The long tail of under-representation

I am by no means an expert on the subject of under-representation in the sciences.  There are some excellent academic bloggers who have done some great work in discussing issues around race and gender in academia (including DNLee, the tweeters at and using #BlackandSTEM and others described here).  This post is intended to highlight what I’ve observed and experienced over the past year or so, with a specific observation surrounding the EarthCube Early Career Travel Grant.

The issue of diversity is tricky in academia, because diversity means different things to different people.  In a phone interview I once asked what sort of supports the department had to increase diversity and was told that they had a number of women on faculty. Period.  Um . . . I guess that’s one aspect of diversity, but if that’s the end of it, then there are some problems that need to be addressed.

The National Sciences Foundation has specifically addressed diversity in the Geosciences with a number of initiatives, for example the “Opportunities for Enhancing Diversity in the Geosciences (OEDG) Program” which (as far as I know) lapsed in 2012, and the subsequent report “Strategic Framework for Education and Diversity, Facilities, International Activities, and Data and Informatics in the Geosciences” (PDF).  Among disciplines supported through the NSF the geosciences is one of the least diverse, and this problem needs to be addressed.

As part of the EarthCube Engagement Team I drafted the EarthCube Early Researcher Travel Grant along with my Team colleagues, who are all fantastic and engaging people and great scientists (you should join our team, check out the link).  In providing a larger pool of money for EC researchers from under-represented backgrounds we are recognizing that the causes of underrepresentation are not always overt, but are often structural, related to a lack of funding for travel (in this case), and, correlated to that, a lack of visibility for the research products that these researchers might be developing.

This brings up the secondary issue: Who is part of an under-represented group in the geosciences?
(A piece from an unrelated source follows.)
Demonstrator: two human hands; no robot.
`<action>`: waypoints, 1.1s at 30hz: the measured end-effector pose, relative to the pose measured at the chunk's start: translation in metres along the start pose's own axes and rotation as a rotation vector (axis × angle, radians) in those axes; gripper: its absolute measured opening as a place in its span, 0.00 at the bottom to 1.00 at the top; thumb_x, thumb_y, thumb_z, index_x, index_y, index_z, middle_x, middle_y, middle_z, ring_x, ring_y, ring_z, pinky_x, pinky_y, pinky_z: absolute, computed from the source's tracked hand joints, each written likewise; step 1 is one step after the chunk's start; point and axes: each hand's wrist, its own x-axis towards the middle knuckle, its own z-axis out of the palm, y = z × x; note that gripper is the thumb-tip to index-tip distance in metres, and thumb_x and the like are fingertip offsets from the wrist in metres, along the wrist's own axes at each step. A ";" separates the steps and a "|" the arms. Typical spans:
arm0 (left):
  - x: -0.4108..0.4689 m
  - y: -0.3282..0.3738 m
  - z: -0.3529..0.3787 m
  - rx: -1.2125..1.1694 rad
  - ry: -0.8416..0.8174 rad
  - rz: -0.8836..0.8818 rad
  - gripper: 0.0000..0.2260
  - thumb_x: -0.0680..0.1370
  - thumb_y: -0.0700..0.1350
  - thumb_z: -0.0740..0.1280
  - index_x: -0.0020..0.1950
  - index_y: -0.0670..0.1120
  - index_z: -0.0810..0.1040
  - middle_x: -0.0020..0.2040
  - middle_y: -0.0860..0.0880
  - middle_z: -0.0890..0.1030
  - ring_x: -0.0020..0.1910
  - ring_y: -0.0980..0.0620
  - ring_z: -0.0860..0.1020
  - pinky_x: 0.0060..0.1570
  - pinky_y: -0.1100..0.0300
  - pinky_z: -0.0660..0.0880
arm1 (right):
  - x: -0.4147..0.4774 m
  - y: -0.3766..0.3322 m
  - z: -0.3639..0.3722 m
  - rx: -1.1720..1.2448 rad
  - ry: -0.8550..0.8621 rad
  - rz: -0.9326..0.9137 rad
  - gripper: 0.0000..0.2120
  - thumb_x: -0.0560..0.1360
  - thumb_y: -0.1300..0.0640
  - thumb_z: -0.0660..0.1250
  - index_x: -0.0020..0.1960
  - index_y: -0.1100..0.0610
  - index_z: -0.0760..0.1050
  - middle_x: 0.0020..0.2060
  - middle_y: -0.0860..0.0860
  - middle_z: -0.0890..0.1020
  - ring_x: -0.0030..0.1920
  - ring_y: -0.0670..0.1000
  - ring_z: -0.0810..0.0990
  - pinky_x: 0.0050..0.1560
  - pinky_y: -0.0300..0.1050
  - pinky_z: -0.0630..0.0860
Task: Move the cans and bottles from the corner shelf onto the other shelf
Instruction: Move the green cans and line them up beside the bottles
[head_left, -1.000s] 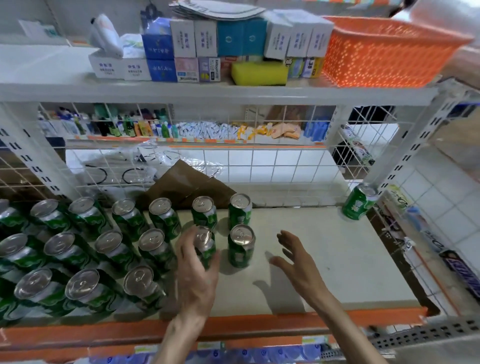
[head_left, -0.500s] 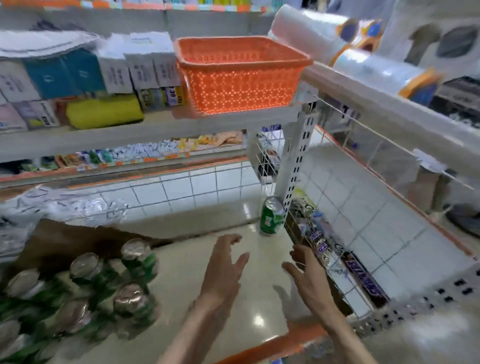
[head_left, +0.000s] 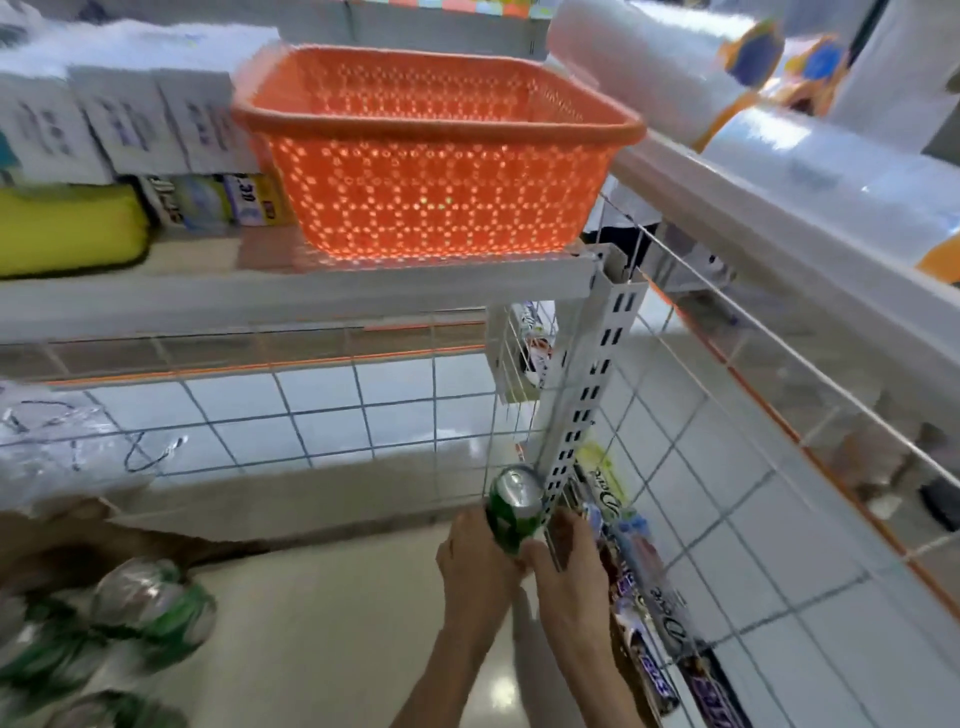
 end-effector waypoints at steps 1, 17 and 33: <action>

It should be clear that the NSF Geo does value diversity, and has explicitly laid out the groups it considers underrepresented:

“women, minorities (African-Americans, Hispanics, Native Americans, Alaska Natives, Native Hawaiians and other Pacific Islanders), and persons with disabilities”

But this is not an exhaustive list.  If you’ve read Tenure She Wrote with any regularity you’ll have come across some of the posts by the author dualitea (see here, and here for some examples).  For me many of these posts have been eye-opening, and indicate the much broader set of individuals that are not well represented in the sciences, let alone the geosciences.  Along with trans academics we can include the broader LGBT community, potentially invisible, but also underrepresented.  In addition acclimatrix and sarcozona have posted about economic background and academia (respectively here and here).  There are obviously many groups of under-represented scholars that lie outside the defined bounds.  Even thinking about Terry McGlynn’s work on Small Pond Science (e.g., here and here), we could potentially include students from smaller universities.  Limited by lack of funding and opportunity, and in need of greater, and more flexible support from non-traditional sources (such as the EarthCube funding).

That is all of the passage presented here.